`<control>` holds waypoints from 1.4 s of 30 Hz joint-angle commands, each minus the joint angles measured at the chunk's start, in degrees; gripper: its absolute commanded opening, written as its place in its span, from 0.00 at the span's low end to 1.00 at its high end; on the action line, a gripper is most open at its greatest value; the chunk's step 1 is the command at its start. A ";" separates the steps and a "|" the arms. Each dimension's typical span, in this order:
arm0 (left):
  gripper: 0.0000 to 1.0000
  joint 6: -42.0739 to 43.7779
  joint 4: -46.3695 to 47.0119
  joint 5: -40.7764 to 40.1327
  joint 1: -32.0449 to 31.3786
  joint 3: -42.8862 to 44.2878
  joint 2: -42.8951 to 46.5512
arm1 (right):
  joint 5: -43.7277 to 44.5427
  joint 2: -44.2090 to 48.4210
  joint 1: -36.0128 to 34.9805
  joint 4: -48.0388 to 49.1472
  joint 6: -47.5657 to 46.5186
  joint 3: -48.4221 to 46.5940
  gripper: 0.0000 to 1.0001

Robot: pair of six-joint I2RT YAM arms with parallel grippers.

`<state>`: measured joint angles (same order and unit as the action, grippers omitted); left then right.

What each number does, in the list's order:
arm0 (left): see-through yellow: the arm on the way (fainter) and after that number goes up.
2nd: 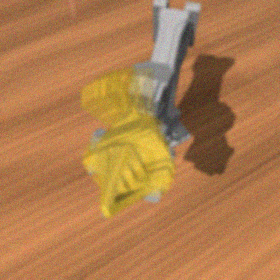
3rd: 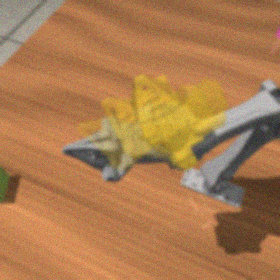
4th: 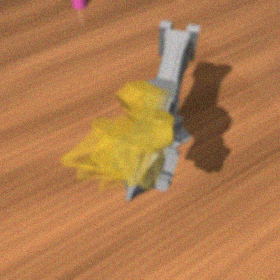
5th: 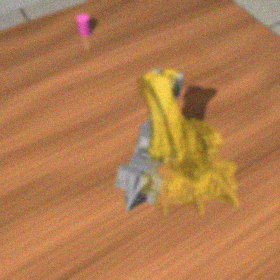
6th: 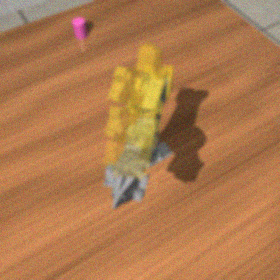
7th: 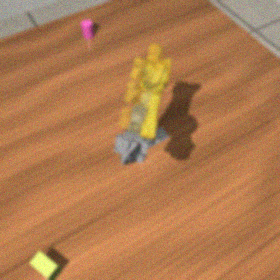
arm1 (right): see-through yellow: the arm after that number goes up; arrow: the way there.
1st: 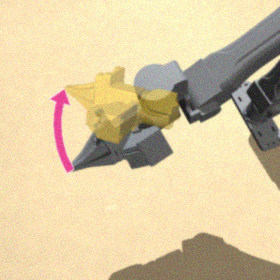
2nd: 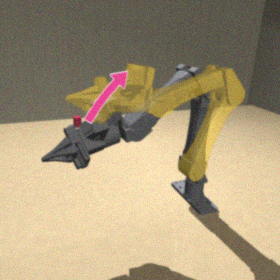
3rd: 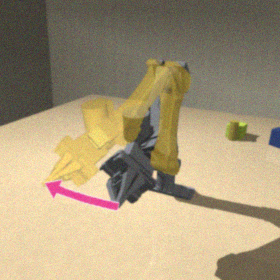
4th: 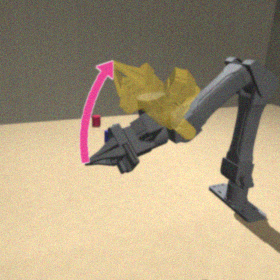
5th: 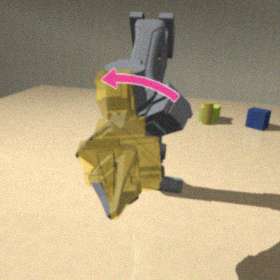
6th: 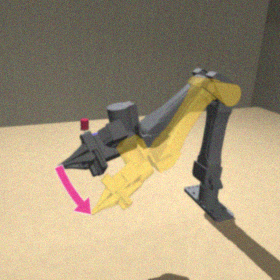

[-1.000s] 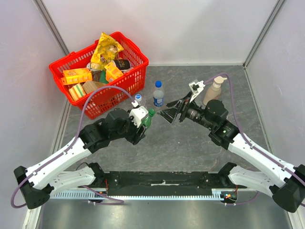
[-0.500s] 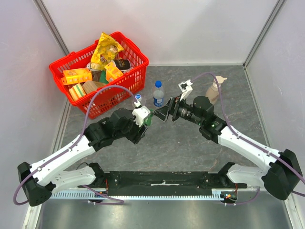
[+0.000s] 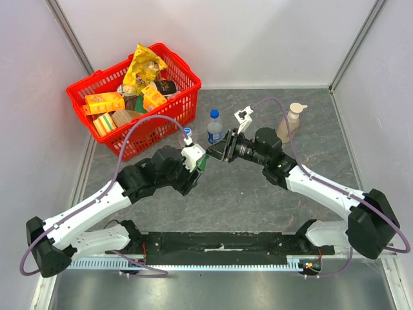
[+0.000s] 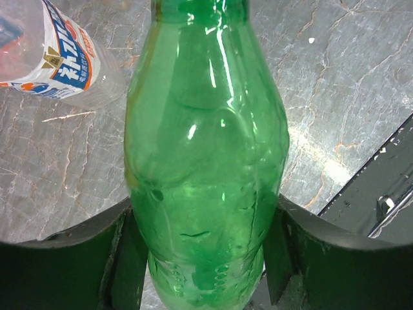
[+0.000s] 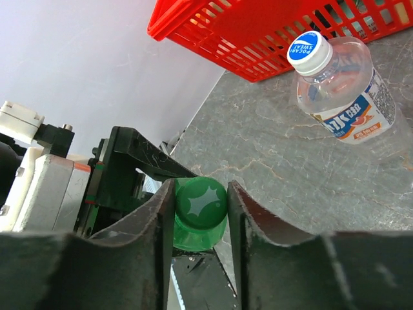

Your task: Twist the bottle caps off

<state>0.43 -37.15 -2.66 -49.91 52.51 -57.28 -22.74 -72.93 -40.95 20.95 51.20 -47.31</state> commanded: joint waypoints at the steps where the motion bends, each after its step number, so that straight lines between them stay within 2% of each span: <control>1: 0.43 -0.87 2.17 0.81 -0.10 0.31 0.06 | -4.33 -0.99 0.08 5.50 2.15 -2.00 0.37; 2: 0.43 -0.87 2.17 0.72 -0.10 0.31 -0.20 | -4.50 -0.99 0.08 5.94 2.41 -1.65 0.33; 7: 0.42 -0.78 2.08 0.72 -0.10 0.66 -1.08 | -5.47 -0.99 0.08 7.78 3.11 -1.30 0.00; 17: 0.41 -1.13 1.55 2.39 -0.10 2.59 -0.65 | -8.37 1.02 0.08 14.99 3.47 1.16 0.00; 23: 0.41 -1.39 1.64 5.99 -0.10 3.91 1.29 | -10.48 3.93 0.17 15.26 0.22 1.43 0.00; 42: 0.39 1.86 3.48 36.13 -0.01 8.83 5.33 | -26.20 14.82 0.08 21.67 -8.22 3.36 0.00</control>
<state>-0.14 -36.99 23.00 -49.80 58.70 -51.48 -41.19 -60.97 -39.59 36.18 43.75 -44.29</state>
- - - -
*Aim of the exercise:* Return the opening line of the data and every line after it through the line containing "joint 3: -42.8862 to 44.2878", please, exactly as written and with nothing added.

*Finished task:*
`<control>` holds waypoints from 1.4 s of 30 Hz joint-angle commands, each minus the joint angles measured at the chunk's start, in degrees; gripper: its absolute commanded opening, written as its place in its span, from 0.00 at the span's low end to 1.00 at its high end; on the action line, a gripper is most open at its greatest value; the chunk's step 1 is the command at its start. A ";" separates the steps and a "|" the arms. Each dimension's typical span, in this order:
arm0 (left):
  gripper: 0.0000 to 1.0000
  joint 6: -42.0739 to 43.7779
  joint 4: -46.3695 to 47.0119
  joint 5: -40.7764 to 40.1327
  joint 1: -32.0449 to 31.3786
  joint 3: -42.8862 to 44.2878

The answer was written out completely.